L’argomento, com’è noto, è stato poi al centro di un acceso conflitto politico e istituzionale, determinato dal lamentato protagonismo dei pm, di solito accompagnato da una informazione sensazionalistica, e smentito da sentenze di merito che molto spesso vanificano indagini imponenti e clamorose. L’unico risultato è costituito da disposizioni che hanno limitato variamente il passaggio tra le funzioni di giudice e quelle di pm. Correlativamente, è stato imposto ai giudici ordinari l’obbligo di cambiare funzioni ogni dieci anni, con l’unica eccezione dei P.P.MM. e dei magistrati ritenuti “specializzati” (giudici del lavoro, giudici minorili, ecc.). Conseguentemente, nel nome di un culto della “specializzazione”, che ora domina la carriera dei magistrati, si è di fatto creata una separazione delle carriere, nel senso che di solito i PP.MM. svolgono le funzioni requirenti per tutta la loro carriera, risultano pochissimi e irrilevanti i passaggi da una funzione all’altra, che comunque impongono il cambiamento della sede geografica.

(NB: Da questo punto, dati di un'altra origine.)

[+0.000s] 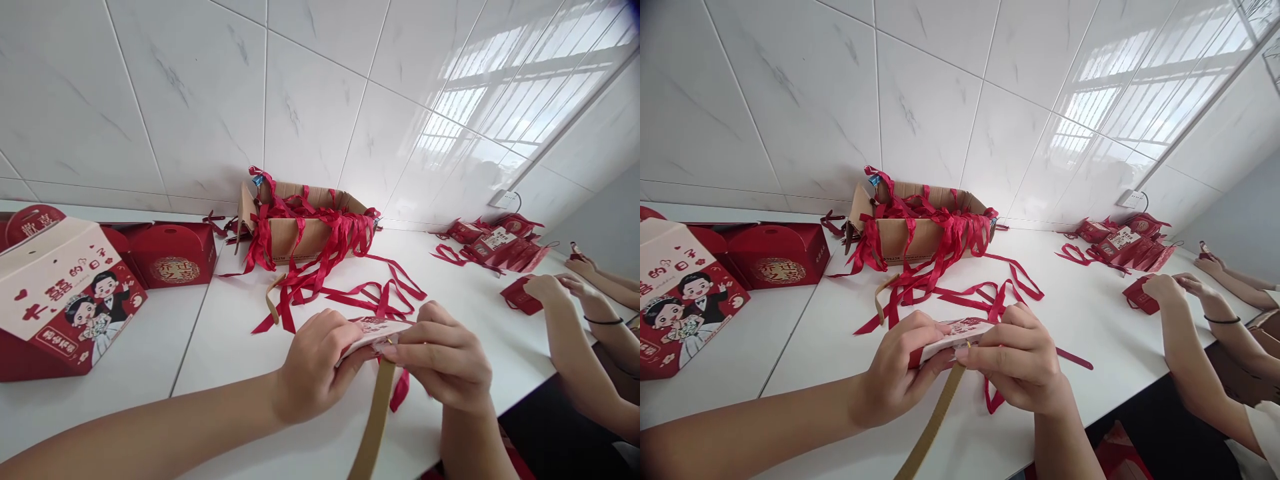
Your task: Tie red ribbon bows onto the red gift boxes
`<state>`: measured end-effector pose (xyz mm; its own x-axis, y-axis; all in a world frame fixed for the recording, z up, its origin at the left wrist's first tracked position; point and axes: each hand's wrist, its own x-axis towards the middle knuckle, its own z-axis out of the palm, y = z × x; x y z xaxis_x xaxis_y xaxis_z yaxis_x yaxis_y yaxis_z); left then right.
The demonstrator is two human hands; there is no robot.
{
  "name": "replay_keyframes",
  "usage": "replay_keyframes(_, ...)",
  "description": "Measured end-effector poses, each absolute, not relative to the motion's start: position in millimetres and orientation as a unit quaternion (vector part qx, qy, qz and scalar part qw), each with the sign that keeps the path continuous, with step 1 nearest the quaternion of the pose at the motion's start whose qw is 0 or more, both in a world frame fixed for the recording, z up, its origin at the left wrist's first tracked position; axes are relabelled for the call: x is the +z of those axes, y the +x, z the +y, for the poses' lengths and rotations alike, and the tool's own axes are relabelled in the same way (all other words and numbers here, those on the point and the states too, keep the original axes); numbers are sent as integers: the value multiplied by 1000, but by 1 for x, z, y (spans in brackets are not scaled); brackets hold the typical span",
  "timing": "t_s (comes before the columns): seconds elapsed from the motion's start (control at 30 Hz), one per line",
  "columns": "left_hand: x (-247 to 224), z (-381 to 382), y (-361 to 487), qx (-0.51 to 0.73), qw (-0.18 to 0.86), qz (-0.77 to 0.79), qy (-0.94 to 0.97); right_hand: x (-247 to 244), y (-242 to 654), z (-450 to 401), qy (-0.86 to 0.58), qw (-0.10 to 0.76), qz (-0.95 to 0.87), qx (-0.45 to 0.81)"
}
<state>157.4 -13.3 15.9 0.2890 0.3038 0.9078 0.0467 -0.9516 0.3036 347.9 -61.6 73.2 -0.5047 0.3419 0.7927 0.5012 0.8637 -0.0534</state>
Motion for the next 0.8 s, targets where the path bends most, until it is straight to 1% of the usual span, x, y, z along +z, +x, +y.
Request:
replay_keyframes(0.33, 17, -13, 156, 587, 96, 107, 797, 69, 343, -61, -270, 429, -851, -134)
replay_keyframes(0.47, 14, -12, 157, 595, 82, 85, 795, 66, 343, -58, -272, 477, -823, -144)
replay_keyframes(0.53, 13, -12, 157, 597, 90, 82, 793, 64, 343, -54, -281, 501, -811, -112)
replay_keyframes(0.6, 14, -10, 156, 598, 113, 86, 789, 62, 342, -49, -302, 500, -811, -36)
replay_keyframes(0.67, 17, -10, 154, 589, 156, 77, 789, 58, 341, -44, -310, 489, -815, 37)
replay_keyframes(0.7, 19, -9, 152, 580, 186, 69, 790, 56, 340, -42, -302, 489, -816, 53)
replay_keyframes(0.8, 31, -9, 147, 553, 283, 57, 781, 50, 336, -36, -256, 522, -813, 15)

Dopo molti tentativi di modificare l’ordinamento separando le carriere dei giudici e dei PP.MM., abbandonati dopo aspri scontri istituzionali, si è arrivati al nuovo progetto di riforma costituzionale, congedato in prima lettura al senato. In esso il pm resta nell’ordinamento giudiziario e condivide con i giudici la unitaria selezione mediante concorso e la prima formazione. Al momento dell’assunzione delle funzioni dovrà scegliere la funzione requirente (pm) o quella giudicante, funzione che poi dovrà esercitare per tutta la carriera. Malgrado ciò il pm resta indipendente dall’esecutivo e la sua carriera è regolata da un Consiglio Superiore identico a quello dei giudici, sempre a composizione maggioritaria di magistrati. Infine viene istituito un organo a parte (Alta Corte) destinato a giudicare in sede disciplinare sia i giudici che i PP.MM., organo in maggioranza composto da magistrati. Così la riforma separa le carriere di PP.MM. e giudici, mantenendo tuttavia una comune selezione, una identica indipendenza e un comune regime disciplinare, oltre ad una comune formazione che garantisce una eguale cultura giurisdizionale. Il tenore della riforma dunque non giustifica dunque né le aspettative dei favorevoli né le paure dei contrari. In sostanza non cambierà nulla, visto che già adesso quasi nessuno cambia carriera. I toni alti del dibattito manifestano solo una endemica asprezza dello scontro politico istituzionale sul tema, anche se si avverte nell’opinione pubblica una certa stanchezza, che fa apparire l’attuale riforma in corso come ineluttabile anche se non decisiva. Sicuramente essa non diminuirà l’esposizione mediatica del P.M., che costituisce la vera causa di quel protagonismo lamentato da molti. Piuttosto, sarebbe più utile un atteggiamento diverso di tanta informazione. Se essa, rinunciando ad ogni corrivo sensazionalismo, raccontasse i punti critici di tante importanti inchieste o decisioni, invece di fare l’ufficio stampa e propaganda delle Procure (se non addirittura di singoli Pubblici Ministeri o di singoli magistrati) forse tante assoluzioni definitive, spesso prevedibili tra gli operatori del settore, apparirebbero meno sconcertanti. E sarebbe anche auspicabile una grande sobrietà da parte dei magistrati, sì da non essere o anche solo apparire militanti anche della più giusta causa. Perché una cosa non va dimenticata: il compito della giustizia non è quello di risolvere questioni sociali o politiche, e meno che mai quello di esercitare un
improprio “controllo” su altri poteri dello stato, ma solo quello di dirimere singole concrete controversie. Ed è già un gran lavoro.